Therefore, I seriously think to go somewhere.
Further, I will tell several separate cases about what architectural challenges we had, how we solved them, what was good and what was bad at the same time.
Database usage
In general, payment is quite difficult. Below is an approximate description of the payment context: a set of tuples (associative arrays), lists of tuples, tuples of lists, some parameters. And all of this is constantly changing due to changes in business logic.To be honest, there will be many tables, many relationships between them. As a result, you need an ORM, you need complex migration logic when adding a column. Let me remind you that in PostgreSQL, even a simple addition of a new nullable column to a table can lead (in some specific situations) to the fact that for a long time this table will not be available at all.

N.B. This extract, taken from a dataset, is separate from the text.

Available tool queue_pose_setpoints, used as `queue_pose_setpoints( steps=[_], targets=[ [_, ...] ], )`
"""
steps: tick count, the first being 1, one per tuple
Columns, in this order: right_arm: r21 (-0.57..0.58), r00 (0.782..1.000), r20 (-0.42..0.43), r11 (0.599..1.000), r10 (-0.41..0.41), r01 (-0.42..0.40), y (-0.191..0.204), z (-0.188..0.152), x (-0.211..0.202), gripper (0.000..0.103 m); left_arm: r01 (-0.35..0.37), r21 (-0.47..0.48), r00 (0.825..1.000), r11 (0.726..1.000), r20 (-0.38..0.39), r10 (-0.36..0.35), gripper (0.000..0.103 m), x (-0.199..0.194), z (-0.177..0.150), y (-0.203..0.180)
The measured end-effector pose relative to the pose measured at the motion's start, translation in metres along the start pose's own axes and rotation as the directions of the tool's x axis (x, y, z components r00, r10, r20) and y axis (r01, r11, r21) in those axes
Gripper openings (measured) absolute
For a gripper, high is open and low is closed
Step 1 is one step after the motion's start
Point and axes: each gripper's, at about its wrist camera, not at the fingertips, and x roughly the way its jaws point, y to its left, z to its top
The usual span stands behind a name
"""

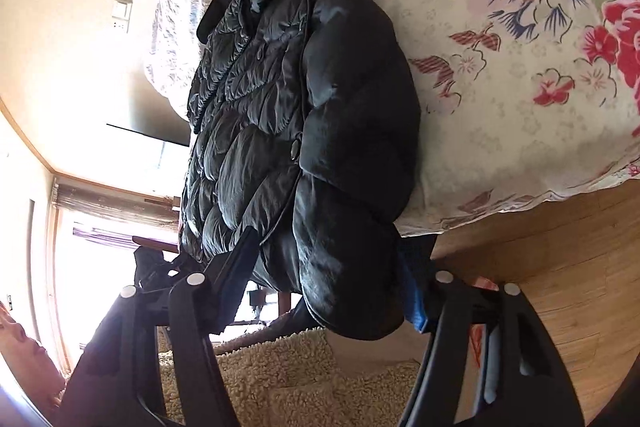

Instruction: Fold large clothes

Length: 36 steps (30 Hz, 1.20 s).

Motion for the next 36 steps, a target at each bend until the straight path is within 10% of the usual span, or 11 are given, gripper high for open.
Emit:
queue_pose_setpoints(
  steps=[9,17,36],
  targets=[
    [-0.053,0.998,-0.002,0.997,-0.059,0.059,0.008,-0.003,-0.001,0.027,0.034,-0.031,0.999,0.999,0.036,-0.033,0.015,-0.001,-0.003,0.005],
    [-0.216,0.988,0.125,0.969,-0.094,0.119,0.050,-0.002,-0.019,0.015,0.041,0.084,0.988,0.996,0.143,-0.053,0.011,-0.034,0.006,-0.030],
    [-0.270,0.728,0.685,0.914,-0.040,0.304,0.155,0.055,-0.060,0.011,0.011,0.168,0.884,0.986,0.459,-0.088,0.010,-0.078,0.093,-0.089]
  ],
)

Those. in fact, adding a nullable column is not an atomic free operation, as many people think. We even stumbled upon it once.
All this is rather unpleasant and sad, I want to avoid all this, especially when using ORM. Therefore, we remove all these large and complex entities in JSON, simply because in reality, except on the application server, all these data and structures are not needed anywhere. I have been using this approach for 10 years and, finally, I notice that it is becoming, if not mainstream, then at least a generally accepted practice.
JSON Practices
As a rule of thumb, storing complex business data in a database as JSON will not lose anything in terms of performance, and maybe even gain at times. Then I will tell you how to do this so as not to accidentally shoot yourself in the leg.First, you must immediately think about possible conflicts.
Once you had a version of an object with one set of data fields, you released another version, where there is already a different set of data fields, you need to somehow read the old JSON and convert it into an object convenient for you.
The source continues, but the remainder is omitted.